Samenvatting

Many ARM Cortex-M-based microcontrollers include tracing features which allow monitoring hardware events (e.g. exceptions occurring, a specific instruction being executed or a specific address range being accessed by the CPU). Tracing enables non-intrusive insight into software execution (i.e. software behavior and performance is preserved), as opposed to using intrusive debugging methods such as setting breakpoints and/or single-stepping. Unfortunately, tracing features are currently mostly exploited through high-end, expensive tooling from commercial vendors, making it hard to use tracing features in a cost-effective manner. A recent development is the Orbuculum suite, which is a collection of open-source tools that use ARM tracing features for various purposes.

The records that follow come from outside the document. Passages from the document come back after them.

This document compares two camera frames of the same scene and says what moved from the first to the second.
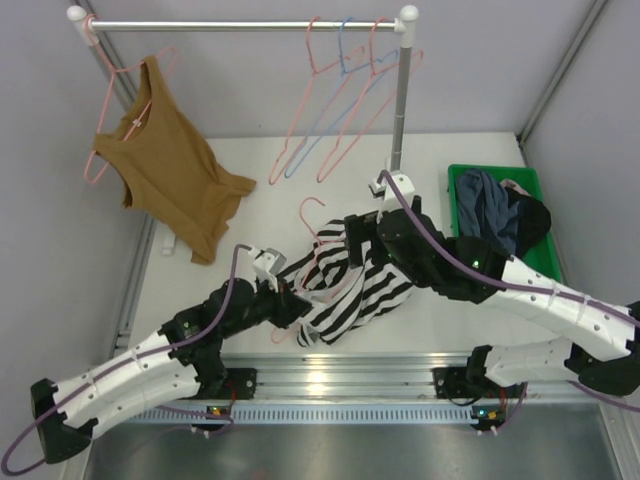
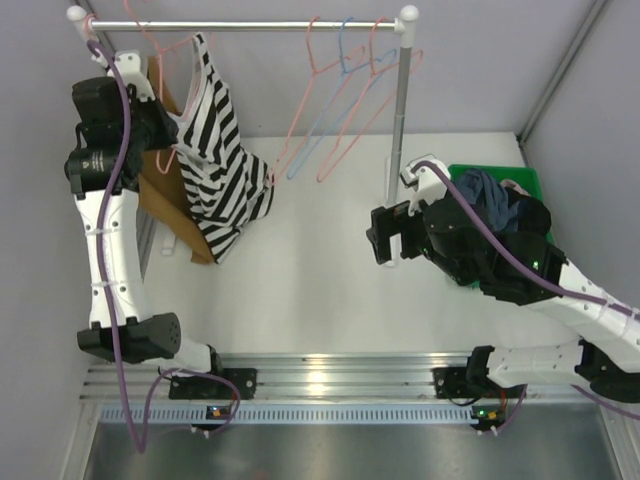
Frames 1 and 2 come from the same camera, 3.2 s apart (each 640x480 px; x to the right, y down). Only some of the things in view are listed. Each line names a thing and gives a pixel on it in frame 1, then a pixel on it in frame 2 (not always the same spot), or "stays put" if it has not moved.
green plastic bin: [544, 255] stays put
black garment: [533, 220] stays put
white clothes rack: [403, 24] stays put
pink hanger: [299, 287] -> [161, 53]
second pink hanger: [360, 50] stays put
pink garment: [513, 184] stays put
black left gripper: [292, 307] -> [157, 123]
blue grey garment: [485, 210] stays put
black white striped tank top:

NXP Mobile Robotics is currently transitioning towards using an NXP S32K3 series microcontroller with an ARM Cortex-M7 CPU for one of their development boards, and they are facing challenges with mapping an application to the M7 core and the various types of memory available in the system such that the application performs optimally. NXP Mobile Robotics is interested in making tracing features usable on S32K3 in a cost-effective manner, so that their users can use tracing to gain insight into how effectively an application exploits the hardware in the microcontroller. To this end, this graduation report focusses on enabling tracing features on an S32K344 MCU and enabling/developing tools that allow using these tracing features cost-effectively.

Based on the project goal and requirements defined in consultation with NXP Mobile Robotics, the tracing features available in S32K344 were investigated. The S32K344 features three types of trace sources that monitor various types of hardware events: the Data Watchpoint and Trace unit (DWT), the Instrumentation Trace Macrocell (ITM) and the Embedded Trace Macrocell (ETM). The S32K344 also contains two types of off-chip interfaces for receiving trace data: Single Wire Output (SWO; available on the debug headers of many ARM Cortex-M-based development kits) and parallel trace. SWO is capable of much lower maximum trace bandwidth than parallel trace due to using only a single pin instead of five, but this also makes SWO more cost-effective and less complex. Due to bandwidth requirements of the various types of trace sources, DWT and ITM tracing can be done over either SWO or parallel trace, while ETM tracing can practically only be done using the high-bandwidth parallel trace interface.

Based on the available trace sources, a list of tools to enable/develop was defined. In this graduation report, three tools which utilize DWT/ITM tracing and function over SWO were enabled/developed: (1) orbtop (from the Orbuculum suite), which allows reconstructing CPU load of an application; (2) an ITCM mapping tool, allowing automatic identification and mapping of high-load application functions to the S32K344’s fastest memory; and (3) orbstat (from the Orbuculum suite), which allows generating call graphs of the running application to gain insight into frequency of and the relationship between function calls. A list of tracing tools that likely require ETM and/or DWT/ITM over the parallel trace interface was also defined, but at time of writing these have not yet been implemented due to prioritizing development of the tools that could function over the less complex SWO interface.

To demonstrate applicability of the three enabled/developed tracing tools, they were exercised with PX4 Autopilot (flight control software for autonomous vehicles) as an example application, running on an NXP MR-Buggy3 rover platform. Using the insights provided by the tracing tools, various optimizations were done to PX4 Autopilot.

Complementary to the enabled/developed tracing tools and in line with the intent to make them accessible to future users, a user guide was written that explains how to set up and use the tracing tools.